▶ Data below:

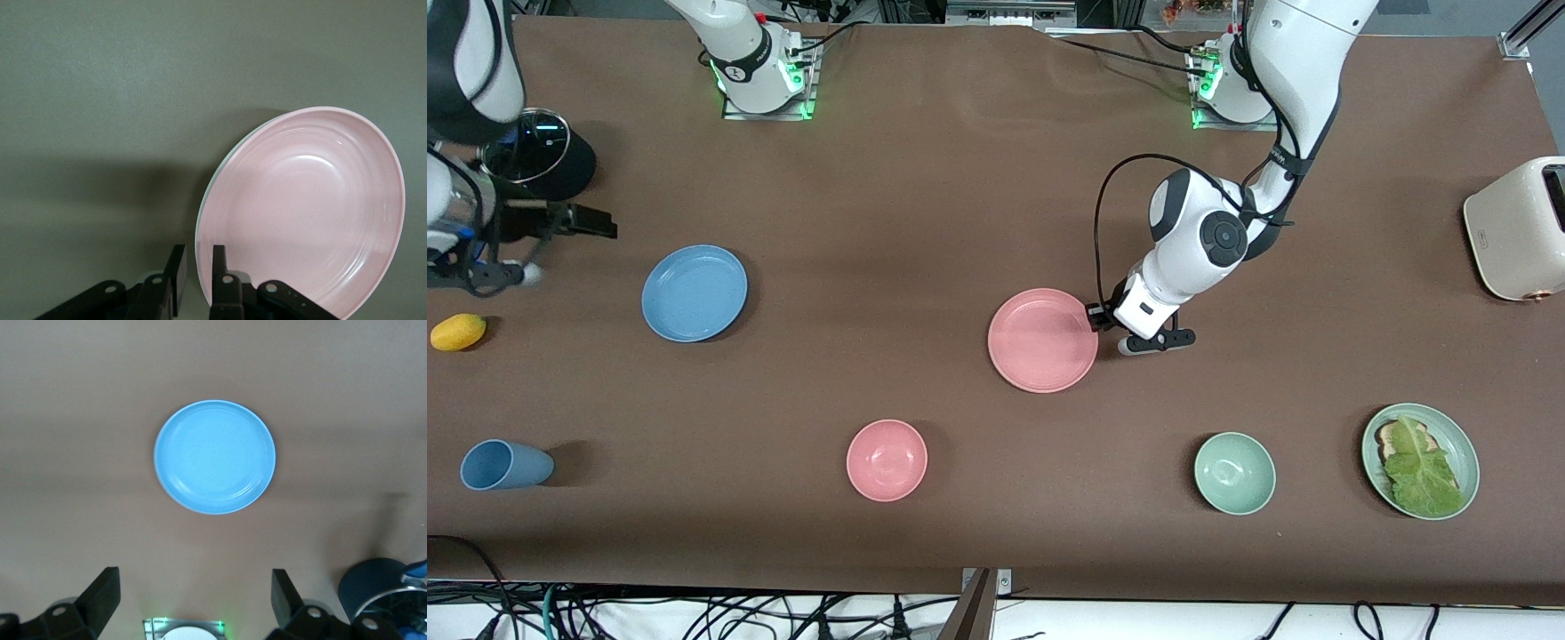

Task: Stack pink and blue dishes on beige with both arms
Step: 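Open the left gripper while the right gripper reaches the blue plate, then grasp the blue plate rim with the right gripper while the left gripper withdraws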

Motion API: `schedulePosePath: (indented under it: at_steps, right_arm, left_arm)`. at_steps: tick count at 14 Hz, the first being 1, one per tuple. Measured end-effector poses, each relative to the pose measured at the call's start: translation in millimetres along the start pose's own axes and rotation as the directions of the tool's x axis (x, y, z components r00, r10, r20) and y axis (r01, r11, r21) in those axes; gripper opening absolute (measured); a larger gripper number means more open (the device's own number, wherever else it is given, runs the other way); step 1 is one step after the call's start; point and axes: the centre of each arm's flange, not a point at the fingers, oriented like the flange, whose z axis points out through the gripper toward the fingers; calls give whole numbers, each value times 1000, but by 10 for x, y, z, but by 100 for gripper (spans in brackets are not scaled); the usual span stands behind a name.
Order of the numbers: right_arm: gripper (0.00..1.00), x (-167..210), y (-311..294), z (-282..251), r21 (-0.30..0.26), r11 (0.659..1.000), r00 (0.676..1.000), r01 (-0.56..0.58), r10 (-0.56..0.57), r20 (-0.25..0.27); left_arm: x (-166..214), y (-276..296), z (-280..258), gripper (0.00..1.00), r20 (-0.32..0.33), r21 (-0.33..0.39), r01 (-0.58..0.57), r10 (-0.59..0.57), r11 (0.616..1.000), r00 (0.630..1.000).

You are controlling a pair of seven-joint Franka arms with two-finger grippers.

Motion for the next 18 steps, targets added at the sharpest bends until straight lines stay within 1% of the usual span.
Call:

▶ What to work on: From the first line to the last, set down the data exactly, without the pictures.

▶ Output below:
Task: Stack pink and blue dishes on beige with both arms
Step: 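Open the left gripper while the right gripper reaches the blue plate, then grasp the blue plate rim with the right gripper while the left gripper withdraws
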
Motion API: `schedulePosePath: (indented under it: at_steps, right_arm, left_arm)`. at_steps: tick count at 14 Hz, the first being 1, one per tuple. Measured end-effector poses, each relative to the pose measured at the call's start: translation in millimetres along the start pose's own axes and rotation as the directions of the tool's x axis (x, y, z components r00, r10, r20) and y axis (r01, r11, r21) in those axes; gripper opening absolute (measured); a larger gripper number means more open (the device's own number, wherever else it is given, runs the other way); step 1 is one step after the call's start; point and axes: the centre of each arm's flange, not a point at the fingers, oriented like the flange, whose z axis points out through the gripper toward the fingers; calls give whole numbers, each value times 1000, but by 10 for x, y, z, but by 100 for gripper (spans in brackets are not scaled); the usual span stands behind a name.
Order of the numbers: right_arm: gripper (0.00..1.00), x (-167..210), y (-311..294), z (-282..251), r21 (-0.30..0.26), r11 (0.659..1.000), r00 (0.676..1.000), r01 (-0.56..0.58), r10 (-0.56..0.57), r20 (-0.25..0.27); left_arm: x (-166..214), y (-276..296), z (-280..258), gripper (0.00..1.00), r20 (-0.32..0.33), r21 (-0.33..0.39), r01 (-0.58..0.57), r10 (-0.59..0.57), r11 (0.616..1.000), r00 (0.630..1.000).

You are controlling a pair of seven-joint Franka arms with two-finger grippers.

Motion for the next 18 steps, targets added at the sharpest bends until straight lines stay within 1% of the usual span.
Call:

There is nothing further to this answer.